Why The (Obvious) Discomfort Ben?

Courtesy of Karl Denninger at The Market Ticker

Heh heh heh….

Snippets this time, since I’m on vacation….

The economic expansion that began in the middle of last year is proceeding at a moderate pace, supported by stimulative monetary and fiscal policies. Although fiscal policy and inventory restocking will likely be providing less impetus to the recovery than they have in recent quarters, rising demand from households and businesses should help sustain growth. In particular, real consumer spending appears to have expanded at about a 2-1/2 percent annual rate in the first half of this year, with purchases of durable goods increasing especially rapidly. However, the housing market remains weak, with the overhang of vacant or foreclosed houses weighing on home prices and construction.

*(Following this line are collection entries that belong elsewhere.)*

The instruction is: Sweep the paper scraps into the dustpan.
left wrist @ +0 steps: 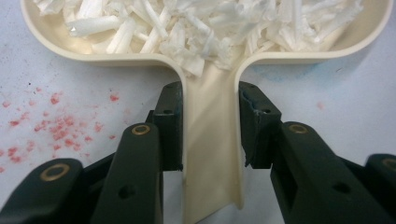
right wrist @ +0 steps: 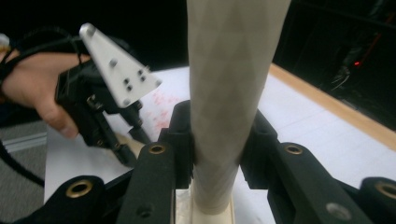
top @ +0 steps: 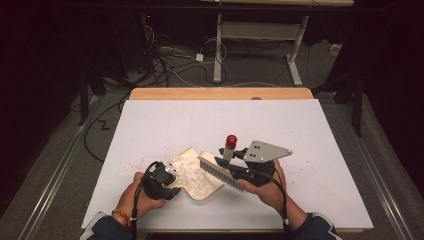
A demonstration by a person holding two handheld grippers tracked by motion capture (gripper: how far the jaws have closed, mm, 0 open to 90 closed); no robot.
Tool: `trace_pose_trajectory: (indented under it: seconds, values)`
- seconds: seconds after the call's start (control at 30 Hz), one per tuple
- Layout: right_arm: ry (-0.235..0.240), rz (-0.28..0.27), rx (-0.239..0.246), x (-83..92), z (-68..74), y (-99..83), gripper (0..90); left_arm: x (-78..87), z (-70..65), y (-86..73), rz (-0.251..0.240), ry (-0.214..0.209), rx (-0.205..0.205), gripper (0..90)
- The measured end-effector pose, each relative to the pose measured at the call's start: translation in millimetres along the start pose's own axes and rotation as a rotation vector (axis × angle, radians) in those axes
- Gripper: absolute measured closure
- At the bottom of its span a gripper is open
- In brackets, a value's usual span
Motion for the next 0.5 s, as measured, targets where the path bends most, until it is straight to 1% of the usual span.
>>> trace_pose_trajectory:
  seconds: [0.03, 0.07, 0.1, 0.13, 0.2, 0.27, 0.3, 0.33, 0.4, 0.43, 0.47, 0.5]
  values:
    - [0.0, 0.0, 0.0, 0.0, 0.0, 0.0, 70.4, 0.0, 0.0, 0.0, 0.001, 0.0, 0.0, 63.4]
    - [-0.034, 0.002, -0.015, 7.6, -10.7, -1.5, 70.4, 0.1, 0.1, 0.0, 0.003, -0.001, -0.002, 63.4]
    - [-0.051, 0.001, -0.028, 10.6, -16.4, -3.0, 70.4, 0.1, 0.1, 0.0, 0.003, -0.001, -0.002, 63.4]
    - [-0.059, 0.012, -0.038, 12.5, -22.0, -5.6, 70.4, 0.1, 0.1, 0.1, 0.004, -0.001, -0.002, 63.4]
    - [-0.098, 0.023, -0.055, 14.1, -33.6, -11.9, 70.3, 0.0, 0.1, 0.2, 0.005, -0.001, -0.002, 63.4]
    - [-0.11, 0.048, -0.07, 12.1, -40.4, -19.3, 70.4, 0.1, 0.1, 0.3, 0.006, 0.0, -0.002, 63.4]
    - [-0.12, 0.052, -0.078, 10.7, -43.3, -22.2, 70.4, 0.0, 0.1, 0.4, 0.006, 0.0, -0.002, 63.4]
    - [-0.135, 0.058, -0.08, 9.2, -45.3, -24.6, 70.4, 0.0, 0.1, 0.4, 0.007, -0.001, -0.001, 63.4]
    - [-0.182, 0.087, -0.054, 3.2, -46.4, -27.8, 70.4, 0.4, 0.2, 0.2, 0.008, -0.004, -0.001, 63.5]
    - [-0.182, 0.087, -0.054, 3.2, -46.4, -27.8, 70.4, 0.4, 0.2, 0.2, 0.008, -0.004, -0.001, 63.5]
    - [-0.191, 0.097, -0.043, -0.4, -45.1, -29.1, 70.4, 0.9, 0.2, -0.5, 0.013, -0.008, -0.001, 63.5]
    - [-0.184, 0.107, -0.038, -4.6, -42.5, -30.3, 70.4, 1.5, 0.2, -1.5, 0.018, -0.01, -0.001, 63.5]
Point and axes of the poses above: each handheld gripper's, and its own axes: x roughly backward along the jaws, y roughly out of its top, z roughly to its left, the point moved 8 cm from there along -x, roughly forward along the jaws, and after that the axes turned 8 degrees about z, right-handed, at the moved point
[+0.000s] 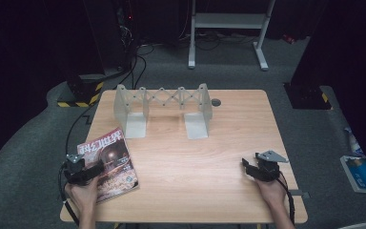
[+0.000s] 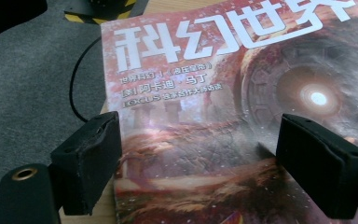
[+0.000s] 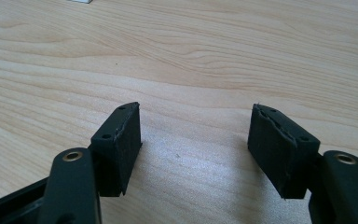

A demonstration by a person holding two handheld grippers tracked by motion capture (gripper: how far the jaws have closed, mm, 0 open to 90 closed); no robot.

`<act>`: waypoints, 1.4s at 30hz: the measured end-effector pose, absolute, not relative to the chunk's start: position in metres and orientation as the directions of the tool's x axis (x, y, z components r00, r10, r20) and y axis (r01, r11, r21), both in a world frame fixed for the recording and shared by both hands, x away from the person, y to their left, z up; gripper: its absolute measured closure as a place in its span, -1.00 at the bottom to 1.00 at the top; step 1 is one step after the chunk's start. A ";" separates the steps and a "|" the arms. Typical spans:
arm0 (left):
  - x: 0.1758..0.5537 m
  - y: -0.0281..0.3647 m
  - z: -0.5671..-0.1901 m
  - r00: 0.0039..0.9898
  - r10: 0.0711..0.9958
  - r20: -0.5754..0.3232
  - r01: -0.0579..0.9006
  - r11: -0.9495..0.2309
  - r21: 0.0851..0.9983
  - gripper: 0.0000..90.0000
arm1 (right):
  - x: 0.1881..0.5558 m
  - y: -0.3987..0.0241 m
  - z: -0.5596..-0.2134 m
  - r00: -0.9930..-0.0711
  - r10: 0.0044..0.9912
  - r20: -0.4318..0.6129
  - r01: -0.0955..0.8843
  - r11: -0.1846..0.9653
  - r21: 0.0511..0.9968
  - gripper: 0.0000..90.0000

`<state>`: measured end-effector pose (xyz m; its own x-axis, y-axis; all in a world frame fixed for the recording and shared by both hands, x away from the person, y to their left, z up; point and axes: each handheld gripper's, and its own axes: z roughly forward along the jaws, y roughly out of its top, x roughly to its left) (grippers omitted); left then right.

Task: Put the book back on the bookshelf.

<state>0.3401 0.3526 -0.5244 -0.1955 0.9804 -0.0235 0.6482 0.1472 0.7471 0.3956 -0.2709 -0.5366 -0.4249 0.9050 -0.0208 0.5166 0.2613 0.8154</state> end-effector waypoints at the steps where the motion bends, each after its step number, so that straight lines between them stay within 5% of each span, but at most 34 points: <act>1: 0.340 0.353 -0.525 -0.195 0.981 -0.013 0.651 0.140 0.746 -0.68 | 0.395 -0.270 -0.537 -0.420 0.907 -0.015 0.522 0.255 0.814 -0.23; 14: 0.336 0.361 -0.528 -0.192 0.978 -0.079 0.651 0.188 0.735 -0.68 | 0.395 -0.271 -0.537 -0.421 0.907 -0.016 0.522 0.257 0.814 -0.23; 42: 0.309 0.341 -0.533 -0.201 0.978 -0.062 0.607 0.174 0.775 -0.61 | 0.395 -0.271 -0.537 -0.422 0.906 -0.019 0.519 0.258 0.815 -0.23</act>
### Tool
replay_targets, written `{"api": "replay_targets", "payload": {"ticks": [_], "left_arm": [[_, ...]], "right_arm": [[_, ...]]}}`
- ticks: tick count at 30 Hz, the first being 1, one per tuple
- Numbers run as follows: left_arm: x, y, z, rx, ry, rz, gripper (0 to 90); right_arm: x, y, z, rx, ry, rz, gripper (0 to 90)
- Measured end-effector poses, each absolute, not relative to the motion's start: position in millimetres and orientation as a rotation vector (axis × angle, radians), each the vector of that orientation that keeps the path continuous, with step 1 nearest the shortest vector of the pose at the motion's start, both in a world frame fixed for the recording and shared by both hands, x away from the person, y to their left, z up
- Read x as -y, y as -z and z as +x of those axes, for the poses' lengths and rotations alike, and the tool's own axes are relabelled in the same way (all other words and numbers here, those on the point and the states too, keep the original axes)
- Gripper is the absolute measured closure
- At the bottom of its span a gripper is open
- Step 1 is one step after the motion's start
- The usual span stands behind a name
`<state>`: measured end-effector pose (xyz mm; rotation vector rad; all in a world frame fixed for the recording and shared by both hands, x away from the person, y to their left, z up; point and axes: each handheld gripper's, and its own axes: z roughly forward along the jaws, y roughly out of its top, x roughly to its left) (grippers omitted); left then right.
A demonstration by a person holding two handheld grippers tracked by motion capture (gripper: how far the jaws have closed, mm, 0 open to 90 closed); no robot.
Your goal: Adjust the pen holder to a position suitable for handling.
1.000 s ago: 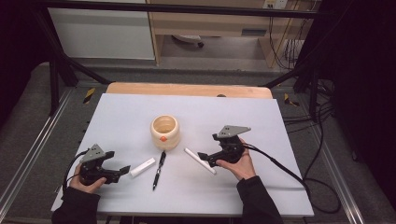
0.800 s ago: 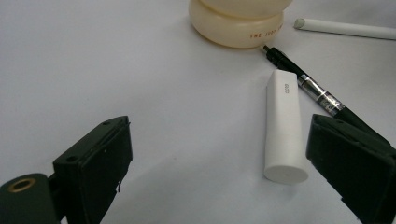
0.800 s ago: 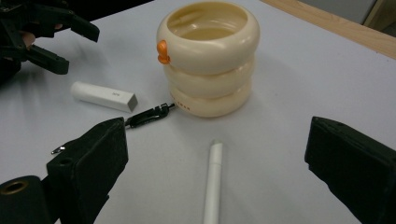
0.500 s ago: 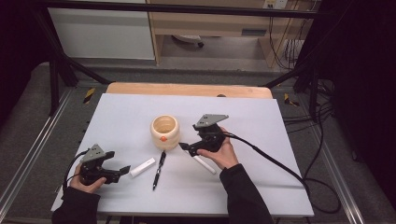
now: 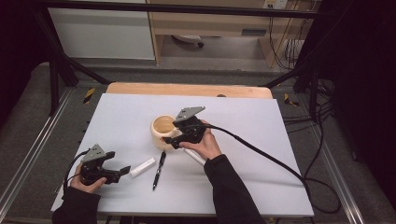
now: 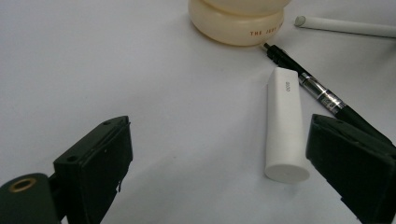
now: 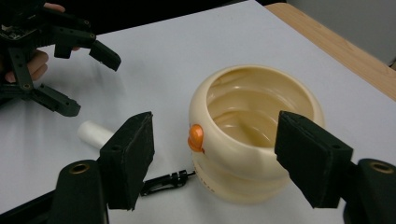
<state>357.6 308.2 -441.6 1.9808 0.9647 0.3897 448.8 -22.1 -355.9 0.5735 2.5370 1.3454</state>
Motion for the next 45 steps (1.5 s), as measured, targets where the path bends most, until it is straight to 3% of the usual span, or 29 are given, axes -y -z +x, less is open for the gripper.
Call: {"api": "replay_targets", "payload": {"ticks": [21,34,45], "left_arm": [[-307.8,441.5,357.9,-0.961,-0.385,1.986,7.6],[-308.1,441.3,357.8,-0.962,-0.385,1.98,7.8],[-308.0,441.3,357.8,-0.962,-0.387,1.981,8.0]], "right_arm": [[-11.1,378.5,468.5,-2.644,-1.248,0.515,49.5],[-17.0,378.3,470.6,-2.698,-1.229,0.397,71.0],[-15.7,376.1,469.2,-2.725,-1.215,0.394,73.0]]}}
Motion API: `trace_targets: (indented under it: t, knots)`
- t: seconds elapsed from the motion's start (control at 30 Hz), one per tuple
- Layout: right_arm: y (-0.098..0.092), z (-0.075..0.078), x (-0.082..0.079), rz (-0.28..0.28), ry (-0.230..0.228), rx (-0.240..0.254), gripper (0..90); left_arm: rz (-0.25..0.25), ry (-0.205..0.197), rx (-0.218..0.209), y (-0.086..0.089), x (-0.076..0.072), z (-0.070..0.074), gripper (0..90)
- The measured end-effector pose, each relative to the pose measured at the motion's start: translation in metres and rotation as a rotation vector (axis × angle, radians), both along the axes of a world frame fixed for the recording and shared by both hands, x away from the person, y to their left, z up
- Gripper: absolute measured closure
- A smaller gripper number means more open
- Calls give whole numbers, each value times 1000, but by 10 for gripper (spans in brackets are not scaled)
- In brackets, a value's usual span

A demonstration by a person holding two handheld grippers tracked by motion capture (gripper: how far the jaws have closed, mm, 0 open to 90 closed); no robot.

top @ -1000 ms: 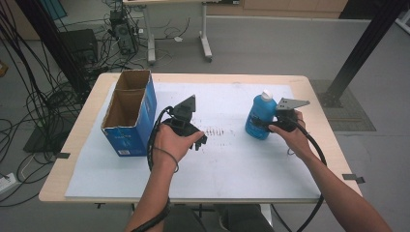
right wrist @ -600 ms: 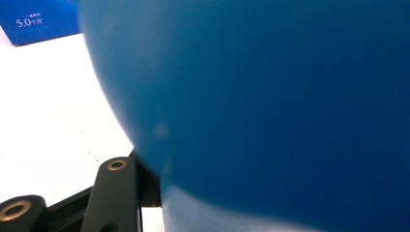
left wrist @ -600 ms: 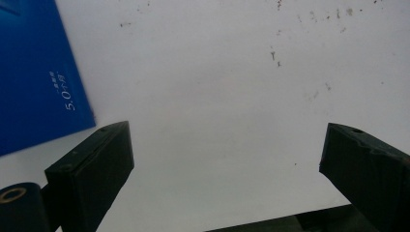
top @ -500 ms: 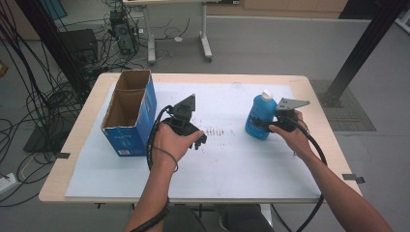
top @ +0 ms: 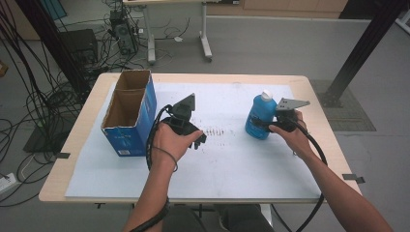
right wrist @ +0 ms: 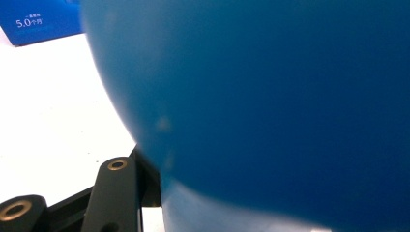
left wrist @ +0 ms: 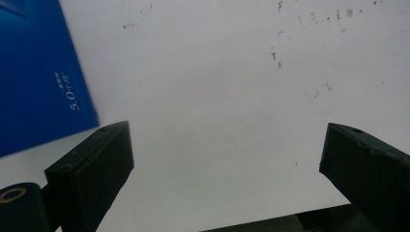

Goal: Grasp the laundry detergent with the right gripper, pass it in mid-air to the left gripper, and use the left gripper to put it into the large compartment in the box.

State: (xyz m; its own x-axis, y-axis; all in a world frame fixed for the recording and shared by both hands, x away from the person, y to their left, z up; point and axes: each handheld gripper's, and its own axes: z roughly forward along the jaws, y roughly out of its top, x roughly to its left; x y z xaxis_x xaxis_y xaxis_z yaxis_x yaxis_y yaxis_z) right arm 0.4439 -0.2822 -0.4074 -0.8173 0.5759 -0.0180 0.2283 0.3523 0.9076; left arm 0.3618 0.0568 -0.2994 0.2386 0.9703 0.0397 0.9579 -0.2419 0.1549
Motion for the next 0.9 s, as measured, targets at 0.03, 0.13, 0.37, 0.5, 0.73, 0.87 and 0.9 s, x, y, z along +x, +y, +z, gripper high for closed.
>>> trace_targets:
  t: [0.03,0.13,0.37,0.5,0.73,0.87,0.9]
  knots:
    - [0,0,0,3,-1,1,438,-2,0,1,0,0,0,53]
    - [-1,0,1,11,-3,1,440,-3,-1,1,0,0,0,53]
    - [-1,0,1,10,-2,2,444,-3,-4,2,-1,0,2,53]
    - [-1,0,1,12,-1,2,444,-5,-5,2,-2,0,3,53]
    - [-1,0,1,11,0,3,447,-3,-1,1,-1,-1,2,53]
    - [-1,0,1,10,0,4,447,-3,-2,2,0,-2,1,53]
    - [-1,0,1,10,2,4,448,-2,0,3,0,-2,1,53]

Uh huh.  Note the word appears.  In political circles this is known as a "weasel word", and gives the speaker an out if the claim turns out to be pure nonsense down the road (and it will.)

The most-important part of this paragraph, however, is the fact that it recognizes that the government has stepped in and replaced 11% of final demand with borrowed money.

Inflation has remained low. The price index for personal consumption expenditures appears to have risen at an annual rate of less than 1 percent in the first half of the year. Although overall inflation has fluctuated, partly reflecting changes in energy prices, by a number of measures underlying inflation has trended down over the past two years. The slack in labor and product markets has damped wage and price pressures, and rapid increases in productivity have further reduced producers’ unit labor costs.

Note the direct contradiction with the above paragraph (does Ben really think we’re dumb enough not to notice?)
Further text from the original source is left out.